Unfair?

In unserer Welt, in der sich deutlich die englische Sprache (mit internationalen Einsprengseln, für die wir sorgen müssen!) als die „Weltsprache“ allmählich durchsetzt, und weder Esperanto, noch Latein oder Ostfriesisch, da wird man wohl ohne zumindest gute Kenntnisse des Englischen (nicht nur) auf dem Arbeitsmarkt bald ganz schlechte Karten haben .
„Das ist ungerecht!“, werden da (zu Recht) viele schreien, „wir hatten ganz schlechte Lehrer“.
Aber die auffem Sozi, da werden schaman auch nur Loide mit Englisch-Beherrschung eingestellt.
Unfair? Yes, in William´s sense, „the Who, who shakes beer“
denn schön ist das nicht. Aber was hilft hier Gerechtigkeit und Jammern?
Also, was hilfts Geheule: an die Arbeit!
Iss übergens gaaanz leicht, Englisch!
In London zum Beispiel, da gibs sogar schon Kinner, die datt lernen!

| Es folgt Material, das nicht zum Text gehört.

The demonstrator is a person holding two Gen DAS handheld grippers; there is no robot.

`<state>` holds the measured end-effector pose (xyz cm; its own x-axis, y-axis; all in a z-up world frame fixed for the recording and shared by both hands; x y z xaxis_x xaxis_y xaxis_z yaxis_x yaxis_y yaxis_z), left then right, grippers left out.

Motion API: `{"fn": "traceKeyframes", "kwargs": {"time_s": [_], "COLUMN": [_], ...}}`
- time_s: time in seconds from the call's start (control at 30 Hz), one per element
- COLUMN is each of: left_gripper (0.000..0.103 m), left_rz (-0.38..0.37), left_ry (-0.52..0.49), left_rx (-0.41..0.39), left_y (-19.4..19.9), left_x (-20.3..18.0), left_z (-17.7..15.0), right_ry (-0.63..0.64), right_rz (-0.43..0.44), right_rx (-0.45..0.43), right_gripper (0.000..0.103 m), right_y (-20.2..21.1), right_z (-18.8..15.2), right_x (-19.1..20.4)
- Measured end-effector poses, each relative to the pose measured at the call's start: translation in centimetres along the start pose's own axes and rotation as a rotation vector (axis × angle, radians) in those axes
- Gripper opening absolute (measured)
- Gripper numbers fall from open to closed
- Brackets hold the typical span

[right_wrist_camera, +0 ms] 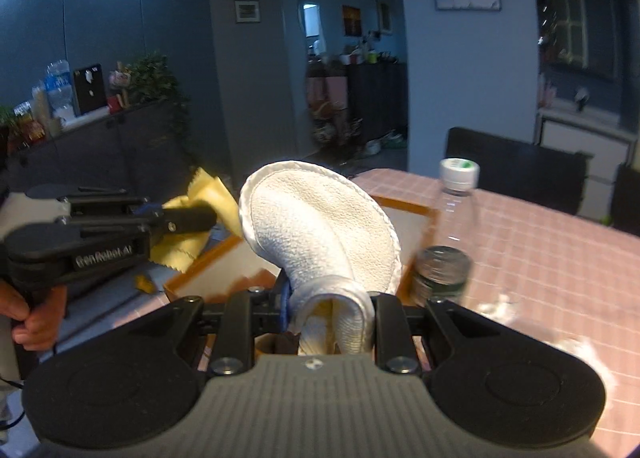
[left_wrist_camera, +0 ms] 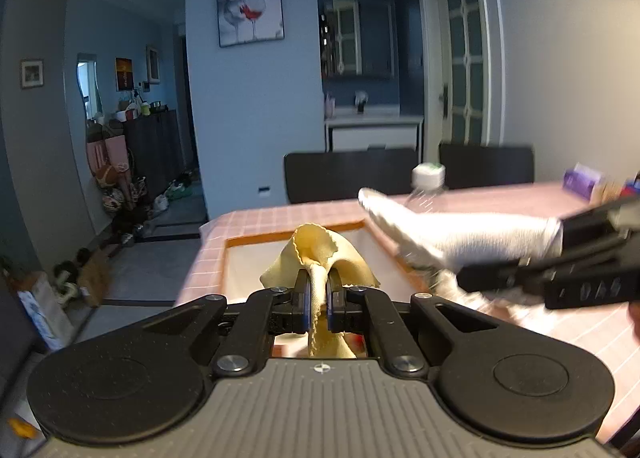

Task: Organize soft objects
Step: 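Lower the yellow cloth and cream mitt into the orange box and open both tools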

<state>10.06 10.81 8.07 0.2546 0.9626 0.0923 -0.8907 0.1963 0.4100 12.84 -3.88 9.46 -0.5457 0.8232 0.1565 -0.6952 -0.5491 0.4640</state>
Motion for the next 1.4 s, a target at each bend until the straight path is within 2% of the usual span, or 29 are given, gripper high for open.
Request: {"fn": "traceKeyframes", "kwargs": {"time_s": [0.07,0.23,0.43,0.57,0.77,0.93,1.0,1.13,1.2,1.27,1.4], "left_gripper": [0.007,0.007,0.007,0.007,0.008,0.009,0.012,0.015,0.022,0.038,0.045], "left_rz": [-0.01,-0.058,-0.091,-0.096,-0.085,-0.069,-0.063,-0.035,-0.033,-0.024,-0.026], "left_ry": [-0.013,-0.063,-0.164,-0.2,-0.23,-0.241,-0.243,-0.273,-0.275,-0.279,-0.284], "left_rx": [0.038,0.143,0.28,0.319,0.35,0.386,0.393,0.39,0.393,0.383,0.362], "left_y": [-1.4,-5.6,-10.0,-11.6,-13.3,-14.4,-14.7,-14.7,-14.8,-14.6,-14.0], "left_x": [0.7,1.7,1.6,1.7,2.2,2.4,2.4,2.2,2.3,2.5,2.5], "left_z": [0.1,-0.5,-2.4,-3.5,-4.1,-4.0,-3.9,-3.9,-3.8,-3.6,-2.9], "right_ry": [0.0,0.083,0.255,0.261,0.293,0.262,0.254,0.31,0.318,0.325,0.352], "right_rz": [-0.005,-0.104,-0.21,-0.163,-0.143,-0.112,-0.108,-0.12,-0.119,-0.109,-0.082], "right_rx": [0.015,0.104,0.222,0.257,0.293,0.368,0.399,0.395,0.404,0.407,0.39], "right_gripper": [0.021,0.022,0.022,0.022,0.022,0.03,0.033,0.042,0.047,0.05,0.055], "right_y": [-1.7,-7.4,-12.9,-15.3,-19.1,-20.6,-20.9,-21.2,-21.1,-20.8,-19.5], "right_z": [0.6,0.8,0.1,0.1,0.9,0.7,0.6,0.8,0.8,0.8,0.8], "right_x": [0.0,-0.1,-0.6,-1.3,-2.2,-2.9,-3.1,-2.7,-2.6,-2.7,-2.4]}}
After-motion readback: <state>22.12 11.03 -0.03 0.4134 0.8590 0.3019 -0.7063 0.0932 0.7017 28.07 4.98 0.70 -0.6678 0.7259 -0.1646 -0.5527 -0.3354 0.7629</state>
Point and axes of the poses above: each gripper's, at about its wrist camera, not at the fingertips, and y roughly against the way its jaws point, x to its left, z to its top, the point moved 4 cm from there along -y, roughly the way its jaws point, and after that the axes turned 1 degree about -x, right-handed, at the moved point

I hope, we´re all ways well come!

Regards, and: rehearsels,
Moin, manni

Hi, Manni
seit ich im Ausland gelebt hab, ist Englisch für mich nicht mehr so wichtig. In Spanien zum Beispiel lernen die Leute erst Englisch, wenn sie es brauchen, im Beruf z. B., und nicht in der Schule. In Frankreich und Italien hab ich auch auf der Straße wenig Leute getroffen, die Englisch konnten, und wenn ich nach dem Weg fragen musste, hab ich mit dem, was ich in der Landessprache konnte, und der Landkarte verständigt. Klar, in international tätigen Firmen wird Englisch gesprochen, aber die Leute lernen es dann, wenn sie dort eingestellt werden und nicht vorher.
Ich bin nicht dagegen, Fremdsprachen zu lernen, ganz im Gegenteil, ich beherrsche selbst drei oder vier (und hab schon einige mehr ausprobiert), aber ich hab oft das Gefühl, dass das in Deutschland überbewertet wird. Perfektionisten allesamt. Und Pessimisten. Ein bisschen Englisch, aber nicht perfekt? Nein danke, das reicht nicht. Damit traue ich nicht mich irgendwo zu bewerben. Ist doch Blödsinn. Man kann meistens mehr als man denkt und glaubt, und man lernt unheimlich viel dazu, indem man es einfach tut.